Excerpted records:
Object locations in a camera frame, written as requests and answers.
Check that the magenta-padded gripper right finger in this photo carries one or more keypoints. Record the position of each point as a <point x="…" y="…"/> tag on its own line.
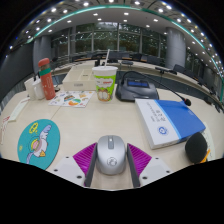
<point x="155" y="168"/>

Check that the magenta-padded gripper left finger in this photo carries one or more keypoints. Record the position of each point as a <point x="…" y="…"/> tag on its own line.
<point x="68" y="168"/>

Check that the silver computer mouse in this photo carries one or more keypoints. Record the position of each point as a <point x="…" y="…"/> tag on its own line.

* * *

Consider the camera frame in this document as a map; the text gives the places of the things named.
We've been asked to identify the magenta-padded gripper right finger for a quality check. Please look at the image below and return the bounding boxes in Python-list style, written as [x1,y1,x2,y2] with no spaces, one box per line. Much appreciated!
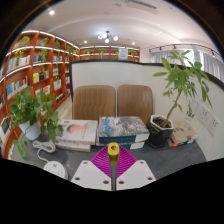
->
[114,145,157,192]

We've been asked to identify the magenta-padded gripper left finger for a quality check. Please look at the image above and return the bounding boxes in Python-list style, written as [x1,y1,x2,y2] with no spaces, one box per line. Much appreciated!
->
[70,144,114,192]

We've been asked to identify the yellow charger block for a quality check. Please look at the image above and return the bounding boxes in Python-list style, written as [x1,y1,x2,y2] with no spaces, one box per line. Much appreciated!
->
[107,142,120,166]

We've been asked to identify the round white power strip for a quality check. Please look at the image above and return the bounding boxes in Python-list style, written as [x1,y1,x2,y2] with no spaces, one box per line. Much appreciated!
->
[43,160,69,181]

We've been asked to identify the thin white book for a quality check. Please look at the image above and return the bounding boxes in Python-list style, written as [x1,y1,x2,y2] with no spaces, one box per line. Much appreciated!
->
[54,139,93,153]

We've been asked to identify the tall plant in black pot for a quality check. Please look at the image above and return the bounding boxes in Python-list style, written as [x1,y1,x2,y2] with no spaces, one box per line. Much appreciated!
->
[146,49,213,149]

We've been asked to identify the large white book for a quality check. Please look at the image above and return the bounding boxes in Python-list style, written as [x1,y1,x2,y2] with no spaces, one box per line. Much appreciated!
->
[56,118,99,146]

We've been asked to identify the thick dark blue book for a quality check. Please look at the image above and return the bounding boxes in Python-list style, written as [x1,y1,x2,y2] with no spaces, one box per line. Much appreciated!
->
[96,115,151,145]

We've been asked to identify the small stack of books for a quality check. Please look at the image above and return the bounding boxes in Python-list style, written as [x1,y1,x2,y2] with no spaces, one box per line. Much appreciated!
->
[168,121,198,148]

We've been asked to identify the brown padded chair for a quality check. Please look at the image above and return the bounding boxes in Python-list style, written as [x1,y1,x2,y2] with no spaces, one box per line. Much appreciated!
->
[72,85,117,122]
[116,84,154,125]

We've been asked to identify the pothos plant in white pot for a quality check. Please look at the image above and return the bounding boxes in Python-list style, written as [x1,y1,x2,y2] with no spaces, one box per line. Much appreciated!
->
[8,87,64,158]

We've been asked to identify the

Task statement: Every line from the one with "Object locations in" through the one with "Check that the silver" is to be reproduced exactly as written above, and the pictures are to be dropped.

Answer to the problem:
Object locations in a camera frame, written as requests and answers.
Check that the magenta-padded gripper right finger in this photo carries one or more keypoints. Record the position of each point as a <point x="…" y="…"/> tag on its own line.
<point x="155" y="168"/>

Check that the magenta-padded gripper left finger in this photo carries one or more keypoints. Record the position of each point as a <point x="…" y="…"/> tag on its own line.
<point x="68" y="168"/>

Check that the silver computer mouse in this photo carries one or more keypoints. Record the position of each point as a <point x="…" y="…"/> tag on its own line.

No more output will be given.